Letztendlich gelang es Philomena mit ihren scharfen ZĂ€hnen das Innentaschenfutter von der RĂŒckseite aus (da kam man jetzt ran, weil die störrische Oberbekleidung ihrer Dreilagigkeit beraubt worden war) durchzubeißen – bis dann endlich der SchlĂŒssel wieder ans Tageslicht kam! Nach zwanzig Minuten Jackenhass!

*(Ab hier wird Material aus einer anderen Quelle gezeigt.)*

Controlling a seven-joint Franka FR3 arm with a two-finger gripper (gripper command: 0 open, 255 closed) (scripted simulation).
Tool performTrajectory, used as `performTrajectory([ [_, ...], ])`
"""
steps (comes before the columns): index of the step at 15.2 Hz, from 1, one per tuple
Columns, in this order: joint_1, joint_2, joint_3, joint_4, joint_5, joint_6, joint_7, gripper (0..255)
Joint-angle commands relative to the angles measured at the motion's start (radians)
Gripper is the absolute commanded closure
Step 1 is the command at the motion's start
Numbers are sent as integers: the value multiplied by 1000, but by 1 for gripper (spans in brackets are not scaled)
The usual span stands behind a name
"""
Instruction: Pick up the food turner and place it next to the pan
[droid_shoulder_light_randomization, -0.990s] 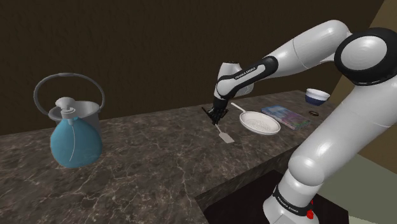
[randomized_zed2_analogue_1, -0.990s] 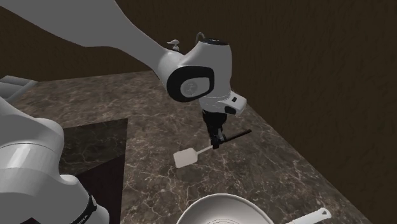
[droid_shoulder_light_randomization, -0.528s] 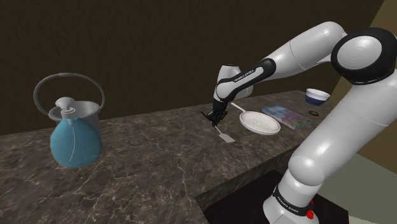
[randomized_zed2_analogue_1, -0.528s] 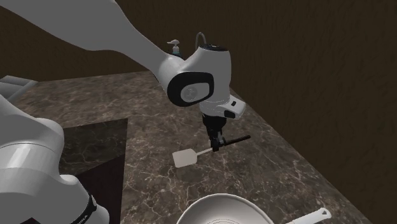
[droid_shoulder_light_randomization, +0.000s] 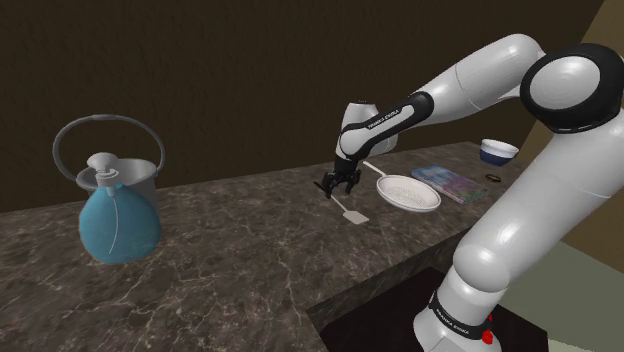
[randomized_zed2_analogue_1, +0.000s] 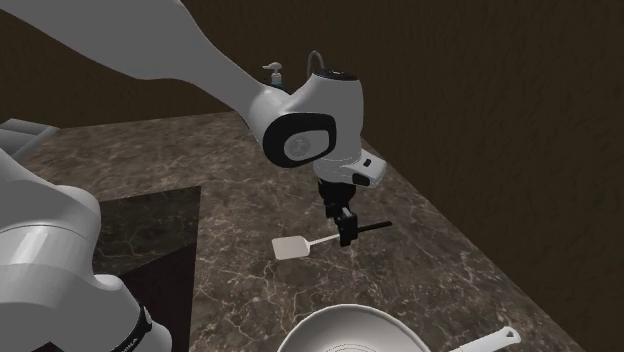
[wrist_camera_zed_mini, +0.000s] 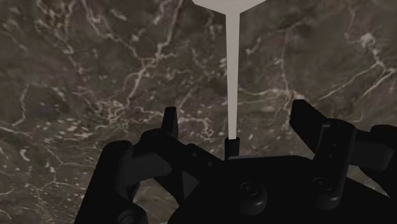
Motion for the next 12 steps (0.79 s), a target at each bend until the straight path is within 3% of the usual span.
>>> performTrajectory([
  [1, 0, -25, 0, 11, 0, -37, 0, 0],
  [4, 1, -88, 1, 51, 0, -139, 0, 0],
  [12, 0, -88, 1, 51, 0, -139, 0, 0],
])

Irgendwie verspĂŒrte ich eine minutenlange Genugtuung, als diese Jacke sichtlich am Ende war – allerdings verebbte dieses TriumpfgefĂŒhl recht bald und dann tat es mir doch um die Jacke Leid
 😱 Sooo viel Garderobe besitze ich schließlich auch nicht (mehr). Zumal ich eigentlich kaum was fĂŒr die ÜbergĂ€nge zwischen Winter und Sommer habe
 Tja – plötzlicher Jackentod. Kann passieren. 😇

â—ŸPhilomena fand die seidig schimmernde, tiefdunkelrote Bomberjacke ĂŒbrigens recht chic, weil ich darin nicht so sehr nach einem Mantelsnob oder Parkaschrat aussah. Meine Mutter fand sie gerade weil ich darin nicht nach einem Mantelsnob aussah eher proletenhaft doof
 Ihr seht, so weit ist es inzwischen mit meinem durch den Pandemie-RĂŒckzug nochmals verstĂ€rktem „SelbstgewĂ€hlten Exil“ bereits gekommen: Mein Außenwelt-Feedback besteht lediglich aus Philomena und meiner Mutter und das Aufregendste was ĂŒberhaupt noch in meinem Leben geschieht – und von dem ich Euch dann berichten kann – ist eine unbeherrschte Joppen-Destruktion! Mehr toxische Testosteronfreisetzung gibt es in meinem Eremitenleben nicht mehr
 😉

31 Gedanken zu “Das Ende einer Jacke đŸ§„😡

  1. Trotz regelmĂ€ssigem Einkommen verbietet es mir meine Erziehung, Dinge zu zerstören – eigen sowieso nicht, höchstens die von anderen und das ist bisher vielleicht 3x im Leben vorgekommen. Ich raste eher verbal aus.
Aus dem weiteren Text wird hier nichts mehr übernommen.